Dataset extract —
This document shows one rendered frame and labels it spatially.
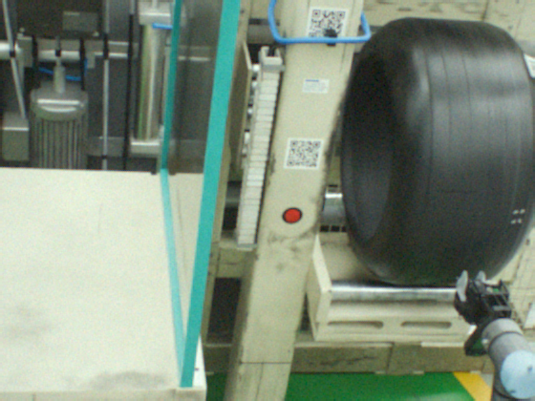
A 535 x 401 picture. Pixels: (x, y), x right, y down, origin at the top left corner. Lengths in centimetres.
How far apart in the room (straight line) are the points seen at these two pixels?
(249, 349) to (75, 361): 97
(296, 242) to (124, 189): 53
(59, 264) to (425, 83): 79
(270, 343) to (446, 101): 77
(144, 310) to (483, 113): 80
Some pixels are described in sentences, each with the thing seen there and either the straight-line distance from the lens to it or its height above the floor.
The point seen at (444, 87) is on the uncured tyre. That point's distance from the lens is 202.
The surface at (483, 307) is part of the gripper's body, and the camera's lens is 205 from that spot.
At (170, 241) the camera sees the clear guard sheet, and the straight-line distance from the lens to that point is 172.
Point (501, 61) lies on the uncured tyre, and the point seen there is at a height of 146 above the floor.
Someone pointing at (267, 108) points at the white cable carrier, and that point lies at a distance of 205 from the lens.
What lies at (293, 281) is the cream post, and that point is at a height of 88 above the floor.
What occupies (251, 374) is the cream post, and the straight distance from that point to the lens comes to 250.
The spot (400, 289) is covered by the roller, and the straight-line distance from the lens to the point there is 230.
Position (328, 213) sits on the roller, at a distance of 248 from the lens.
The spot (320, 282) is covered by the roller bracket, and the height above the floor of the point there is 95.
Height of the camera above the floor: 234
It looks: 35 degrees down
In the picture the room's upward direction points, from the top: 9 degrees clockwise

Problem requirements — From the listing above, print every entry precisely and drop the pictures.

Reply —
This document shows one rendered frame and labels it spatially.
A 535 x 401 picture. Pixels: (x, y), x right, y down, origin at the top left corner. Lengths in centimetres.
How far apart in the room (straight line) are the points seen at these two pixels?
(249, 349) to (75, 361): 97
(296, 242) to (124, 189): 53
(59, 264) to (425, 83): 79
(270, 343) to (446, 101): 77
(144, 310) to (483, 113): 80
Some pixels are described in sentences, each with the thing seen there and either the straight-line distance from the lens to it or its height above the floor.
The point seen at (444, 87) is on the uncured tyre. That point's distance from the lens is 202.
The surface at (483, 307) is part of the gripper's body, and the camera's lens is 205 from that spot.
At (170, 241) the camera sees the clear guard sheet, and the straight-line distance from the lens to that point is 172.
Point (501, 61) lies on the uncured tyre, and the point seen there is at a height of 146 above the floor.
Someone pointing at (267, 108) points at the white cable carrier, and that point lies at a distance of 205 from the lens.
What lies at (293, 281) is the cream post, and that point is at a height of 88 above the floor.
What occupies (251, 374) is the cream post, and the straight distance from that point to the lens comes to 250.
The spot (400, 289) is covered by the roller, and the straight-line distance from the lens to the point there is 230.
Position (328, 213) sits on the roller, at a distance of 248 from the lens.
The spot (320, 282) is covered by the roller bracket, and the height above the floor of the point there is 95.
Height of the camera above the floor: 234
It looks: 35 degrees down
In the picture the room's upward direction points, from the top: 9 degrees clockwise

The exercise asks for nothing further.